CRÍTICA

"O Quarteto" é mais do que uma comédia para idosos

Longa-metragem, estreia na direção de Dustin Hoffman, busca a beleza na decadência

João Nunes
08/03/2013 às 05:00.
Atualizado em 26/04/2022 às 01:38
Drama 'O Quarteto' está na sala Topázio Shopping Prado 1 (Divulgação)

Drama 'O Quarteto' está na sala Topázio Shopping Prado 1 (Divulgação)

O primeiro destaque de 'O Quarteto' ('Quartet', Reino Unido, 2012), que chega nesta sexta-feira (8)  aos cinemas, vai para o diretor — ninguém menos que Dustin Hoffman estreando no papel aos 75 anos. E com segurança. Nada de ousadias, malabarismos ou invenções. Apenas trafega com delicadeza sobre passos anteriormente estabelecidos. E revela sensibilidade para fazer do filme algo mais que comédia romântica de idosos típica para atender à demanda do público-alvo. Ele busca beleza na decadência, por mais contraditório que possa parecer. 

Para tanto, se cercou de elenco de exuberantes veteranos atores. Wilf (Billy Connolly), Reggie (Tom Courtenay) e Cissy (Pauline Collins) vivem em asilo para cantores e músicos clássicos quando Jean Horton (Maggie Smith), grande cantora de ópera e ex-mulher de Reggie, se muda para a casa. A trama de intrigas e desencontros começa aqui e acentua o papel de cada ator, em especial o de Maggie Smith.

Intragável, ela trará desconforto ao lugar. Porém, chegará carregada de humor britânico — ainda que involuntário. São dela as frases mais espirituosas e os gestos e ações mais repugnantes — e engraçados. Na primeira noite, exige jantar no quarto, o que é proibido. Ela não quer nem saber e acaba sendo atendida.

Diante de um convite que insiste em recusar, recebe flores de Cissy, mas vemos as pétalas sendo destroçadas sobre a pobre amiga. Uma peste essa Jean e, ao mesmo tempo, uma vilã adorável e infeliz com a condição de velha e decadente. Em dado momento, ela ouvirá disco antigo no qual canta maravilhosamente. E, em vez de se orgulhar, sofre ainda mais por ter perdido a antiga voz.

O drama fica maior porque todos os anos os residentes realizam concerto a fim de angariar fundos para a instituição — que anda capenga financeiramente. E o diretor (o ótimo Michael Gambon) deseja juntar os quatro cantores para encenarem trecho da ópera Rigoletto, de Verdi. A questão é convencer Jean Horton, que não se permite cantar com a voz débil da velhice.

E tem o ex-marido que ela tenta reconquistar — no início, sem sucesso. Mas a vida de ambos se definha. O que mais esperar? E para quê esperar? O filme desenrola, pois, na preparação do concerto beneficente e nos desencontros entre Jean e Reggie.

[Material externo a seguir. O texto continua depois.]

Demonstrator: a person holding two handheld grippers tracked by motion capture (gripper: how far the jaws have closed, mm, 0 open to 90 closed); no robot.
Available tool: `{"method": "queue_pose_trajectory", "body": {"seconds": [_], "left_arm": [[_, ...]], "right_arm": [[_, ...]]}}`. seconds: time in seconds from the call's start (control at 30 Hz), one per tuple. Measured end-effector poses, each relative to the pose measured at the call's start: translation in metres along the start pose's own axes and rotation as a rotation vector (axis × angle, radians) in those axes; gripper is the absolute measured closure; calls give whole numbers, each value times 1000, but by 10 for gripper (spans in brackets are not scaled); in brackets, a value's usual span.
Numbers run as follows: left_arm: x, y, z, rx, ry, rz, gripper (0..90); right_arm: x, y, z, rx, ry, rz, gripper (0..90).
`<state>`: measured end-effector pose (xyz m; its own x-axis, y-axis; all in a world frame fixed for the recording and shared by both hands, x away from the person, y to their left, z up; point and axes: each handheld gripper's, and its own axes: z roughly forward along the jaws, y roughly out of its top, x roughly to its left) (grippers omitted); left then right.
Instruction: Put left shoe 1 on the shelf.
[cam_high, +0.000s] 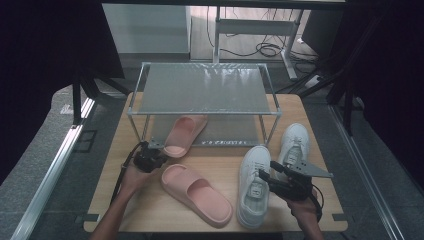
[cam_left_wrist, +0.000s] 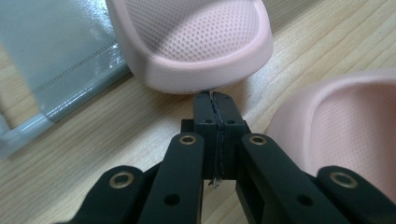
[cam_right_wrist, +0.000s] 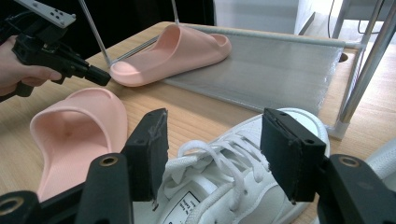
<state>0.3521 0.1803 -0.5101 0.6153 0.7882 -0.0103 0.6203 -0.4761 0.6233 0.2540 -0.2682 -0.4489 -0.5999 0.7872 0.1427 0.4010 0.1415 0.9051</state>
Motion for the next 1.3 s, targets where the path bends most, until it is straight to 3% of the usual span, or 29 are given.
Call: {"method": "queue_pose_trajectory", "body": {"seconds": [0.17,0.33,0.53,0.97,1.17,1.3], "left_arm": [[3,6,5,28,-2,13,894],[2,5,2,16,-7,17,900],[2,2,-7,-7,-27,13,900],[4,15,3,-21,-99,3,900],[-6,30,9,-5,-100,34,900],[-6,31,8,-3,-97,47,900]], "right_arm": [[0,0,0,1,1,-1,423],[-1,0,-1,0,-1,0,424],[-1,0,-1,-4,-2,2,424],[-1,0,-1,-5,-2,3,424],[0,0,-1,-3,0,0,424],[-1,0,-2,-6,-3,3,424]]}}
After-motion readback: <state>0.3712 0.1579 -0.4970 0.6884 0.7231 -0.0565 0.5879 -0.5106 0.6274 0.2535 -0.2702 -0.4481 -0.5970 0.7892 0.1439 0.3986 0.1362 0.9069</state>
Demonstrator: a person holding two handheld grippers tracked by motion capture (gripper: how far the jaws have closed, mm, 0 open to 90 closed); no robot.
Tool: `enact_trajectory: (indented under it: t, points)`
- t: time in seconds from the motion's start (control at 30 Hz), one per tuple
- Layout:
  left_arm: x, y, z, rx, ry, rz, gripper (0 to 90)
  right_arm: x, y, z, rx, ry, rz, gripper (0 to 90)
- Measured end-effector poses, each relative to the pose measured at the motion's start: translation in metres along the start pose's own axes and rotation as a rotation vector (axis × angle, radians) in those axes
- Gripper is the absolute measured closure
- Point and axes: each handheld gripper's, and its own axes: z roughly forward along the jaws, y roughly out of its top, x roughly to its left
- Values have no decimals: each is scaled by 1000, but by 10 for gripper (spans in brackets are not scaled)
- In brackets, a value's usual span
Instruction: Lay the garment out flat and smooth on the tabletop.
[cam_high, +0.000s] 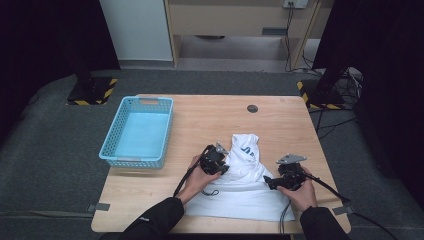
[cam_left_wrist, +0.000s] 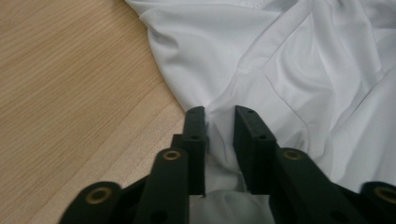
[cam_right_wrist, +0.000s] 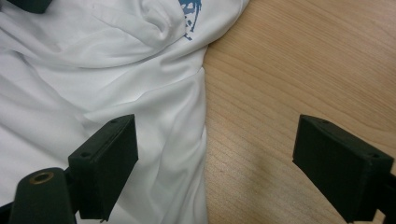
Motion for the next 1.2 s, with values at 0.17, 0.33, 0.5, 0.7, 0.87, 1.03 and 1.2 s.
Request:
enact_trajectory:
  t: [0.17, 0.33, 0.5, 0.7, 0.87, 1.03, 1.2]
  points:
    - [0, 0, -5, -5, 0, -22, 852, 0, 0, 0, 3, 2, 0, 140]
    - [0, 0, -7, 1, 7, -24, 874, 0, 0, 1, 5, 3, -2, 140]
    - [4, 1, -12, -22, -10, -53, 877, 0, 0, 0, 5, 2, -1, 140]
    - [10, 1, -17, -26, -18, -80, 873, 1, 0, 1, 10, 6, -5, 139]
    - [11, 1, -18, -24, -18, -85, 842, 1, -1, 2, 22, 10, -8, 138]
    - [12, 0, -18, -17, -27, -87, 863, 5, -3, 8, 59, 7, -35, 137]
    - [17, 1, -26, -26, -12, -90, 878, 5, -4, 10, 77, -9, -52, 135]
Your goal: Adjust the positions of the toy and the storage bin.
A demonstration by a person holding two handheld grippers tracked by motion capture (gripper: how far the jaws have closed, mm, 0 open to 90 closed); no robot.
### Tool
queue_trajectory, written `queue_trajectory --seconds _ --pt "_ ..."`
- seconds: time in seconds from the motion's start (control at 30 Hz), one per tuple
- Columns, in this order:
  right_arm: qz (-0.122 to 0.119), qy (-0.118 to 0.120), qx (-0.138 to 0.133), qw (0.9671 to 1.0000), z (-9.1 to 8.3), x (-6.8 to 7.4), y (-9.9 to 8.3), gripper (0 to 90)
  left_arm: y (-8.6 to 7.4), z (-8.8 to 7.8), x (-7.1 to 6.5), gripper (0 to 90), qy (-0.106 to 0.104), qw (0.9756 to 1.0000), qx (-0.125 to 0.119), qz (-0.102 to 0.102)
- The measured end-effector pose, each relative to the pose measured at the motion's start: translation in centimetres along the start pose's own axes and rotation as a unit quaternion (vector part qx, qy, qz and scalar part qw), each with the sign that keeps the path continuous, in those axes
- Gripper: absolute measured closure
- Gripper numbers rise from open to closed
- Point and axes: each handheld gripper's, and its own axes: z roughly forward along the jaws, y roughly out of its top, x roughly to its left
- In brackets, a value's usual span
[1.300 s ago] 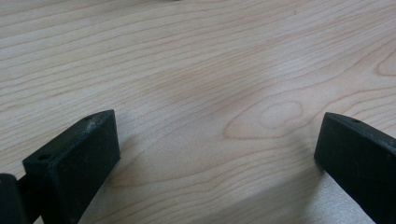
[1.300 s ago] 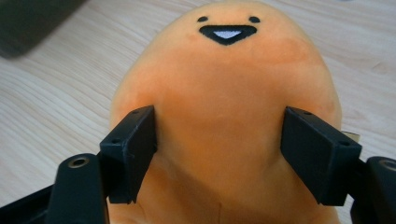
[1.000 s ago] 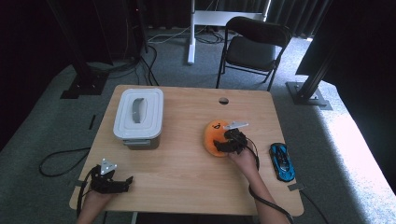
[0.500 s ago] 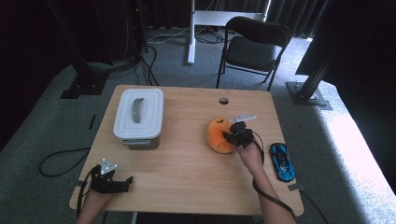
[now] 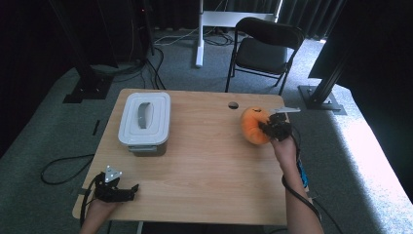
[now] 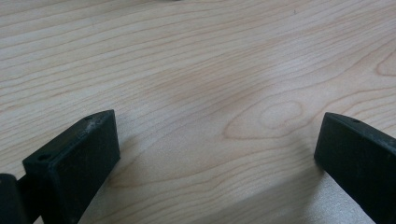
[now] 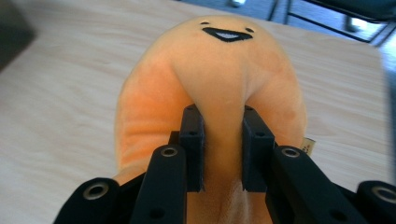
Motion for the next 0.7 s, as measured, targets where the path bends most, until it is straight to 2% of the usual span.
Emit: queue_trajectory --seconds 0.23,0.33,0.47,0.57,0.63,0.7 --pt "0.01 -0.049 0.015 0.9986 0.5 -3.4 0.5 74.3 0.0 0.0 0.0 0.5 0.0 1.0 0.0 0.0" --pt "0.025 -0.062 0.024 0.9975 1.0 -4.6 0.3 74.2 0.0 0.0 0.0 0.5 0.0 1.0 0.0 0.0" --pt "0.035 -0.072 0.039 0.996 1.8 -6.0 -0.5 73.8 0.0 0.0 0.0 0.5 0.0 1.0 0.0 0.0" --pt "0.044 -0.071 0.052 0.9951 2.5 -6.7 -1.3 73.4 0.0 0.0 0.0 0.4 0.0 1.0 0.0 0.0" --pt "0.049 -0.07 0.071 0.9938 3.4 -7.0 -2.1 72.9 0.0 0.0 0.0 0.5 0.0 1.0 0.0 0.0" --pt "0.059 -0.065 0.062 0.9943 3.6 -7.1 -2.8 71.0 0.0 0.0 0.0 0.4 0.0 1.0 0.001 0.0"
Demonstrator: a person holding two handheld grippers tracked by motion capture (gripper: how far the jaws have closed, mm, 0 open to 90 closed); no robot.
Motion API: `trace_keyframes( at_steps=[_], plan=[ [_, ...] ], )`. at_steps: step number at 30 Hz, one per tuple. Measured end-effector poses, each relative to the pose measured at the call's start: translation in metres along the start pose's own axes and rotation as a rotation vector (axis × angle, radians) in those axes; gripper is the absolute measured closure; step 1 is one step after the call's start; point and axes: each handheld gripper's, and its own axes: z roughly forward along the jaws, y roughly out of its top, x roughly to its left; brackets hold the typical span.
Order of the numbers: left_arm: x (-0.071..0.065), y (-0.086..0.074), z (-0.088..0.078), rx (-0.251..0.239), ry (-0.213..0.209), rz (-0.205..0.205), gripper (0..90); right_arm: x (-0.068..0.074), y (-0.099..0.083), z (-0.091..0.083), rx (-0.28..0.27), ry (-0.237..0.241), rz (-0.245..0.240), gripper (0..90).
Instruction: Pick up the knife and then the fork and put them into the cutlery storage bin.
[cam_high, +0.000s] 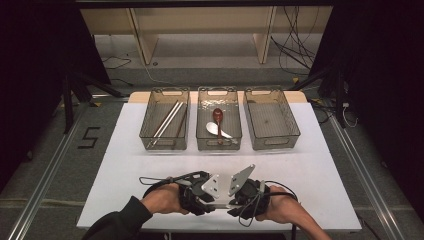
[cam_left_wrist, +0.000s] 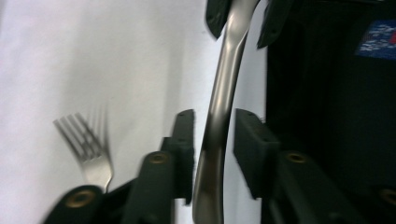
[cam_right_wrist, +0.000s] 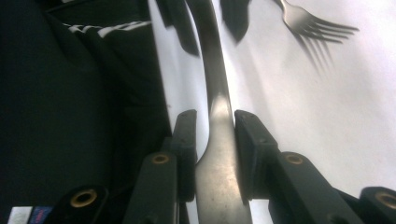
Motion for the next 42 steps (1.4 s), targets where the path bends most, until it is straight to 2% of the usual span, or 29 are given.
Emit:
trace_keyframes(
  at_steps=[4,8,12,16,17,23,27,32,38,42],
  plan=[
    [0.005,-0.002,-0.011,-0.045,0.025,-0.050,54.0,-0.007,-0.005,-0.006,-0.006,-0.024,0.024,71.5],
    [0.008,-0.006,-0.021,-0.063,0.049,-0.078,51.4,-0.015,-0.010,-0.016,-0.015,-0.067,0.065,71.5],
    [0.011,-0.014,-0.031,-0.092,0.070,-0.121,50.3,-0.030,-0.020,-0.030,-0.037,-0.110,0.108,71.5],
    [0.017,-0.028,-0.038,-0.104,0.095,-0.188,46.4,-0.046,-0.031,-0.050,-0.071,-0.172,0.182,71.5],
    [0.018,-0.033,-0.039,-0.105,0.104,-0.213,44.5,-0.051,-0.034,-0.055,-0.086,-0.185,0.183,71.5],
    [0.025,-0.060,-0.046,-0.113,0.148,-0.344,33.2,-0.077,-0.047,-0.084,-0.130,-0.260,0.256,71.5],
    [0.028,-0.073,-0.049,-0.113,0.187,-0.396,27.7,-0.094,-0.048,-0.097,-0.136,-0.307,0.296,71.5],
    [0.029,-0.087,-0.049,-0.110,0.200,-0.441,25.9,-0.118,-0.045,-0.112,-0.151,-0.352,0.336,71.5],
    [0.028,-0.094,-0.048,-0.101,0.209,-0.460,25.9,-0.152,-0.035,-0.124,-0.170,-0.406,0.410,71.5],
    [0.027,-0.097,-0.047,-0.098,0.219,-0.477,25.1,-0.175,-0.030,-0.126,-0.159,-0.447,0.459,71.4]
  ],
)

Há deliciosos momentos, quase todos envolvendo Jean Horton e suas frases ferinas. Assim como chama a atenção a graciosa interpretação de Pauline Collins. Ou as “peraltices” de Wilf, que se recusa a entregar os pontos ao tempo e vive a seduzir todas as mulheres do asilo.

E tem a música de Verdi, mas não só. O roteiro do dramaturgo Ronald Harwood nos permite, pela música, conhecer outros personagens e artistas — vários deles, músicos reais que participam em papéis fictícios. Assim, ouvimos Beethoven, Bach, Schubert (um deleite) e até canções populares.

E surge interessante contraponto com o hip hop. Uma das atividades de Reggie é dar aulas de música aos jovens. Tempo para se medir a ópera de um lado e o rap de outro. Encontro de gerações, das opiniões distintas e das mudanças provocadas pelo tempo — afinal, a vida (a cultura) é dinâmica.

Claro que há leveza na construção desse universo: pouco se questiona a velhice e seus dramas em um asilo britânico que mais parece castelo real. Só para traçar paralelo bem próximo, enquanto Amor, de Michael Haneke (ainda em cartaz), também construído sobre cenário da música clássica, mostra a velhice como martírio, O Quarteto prefere encontrar os últimos suspiros de dignidade e força. Ambos os cenários existem. Só que segundo é bem mais confortável.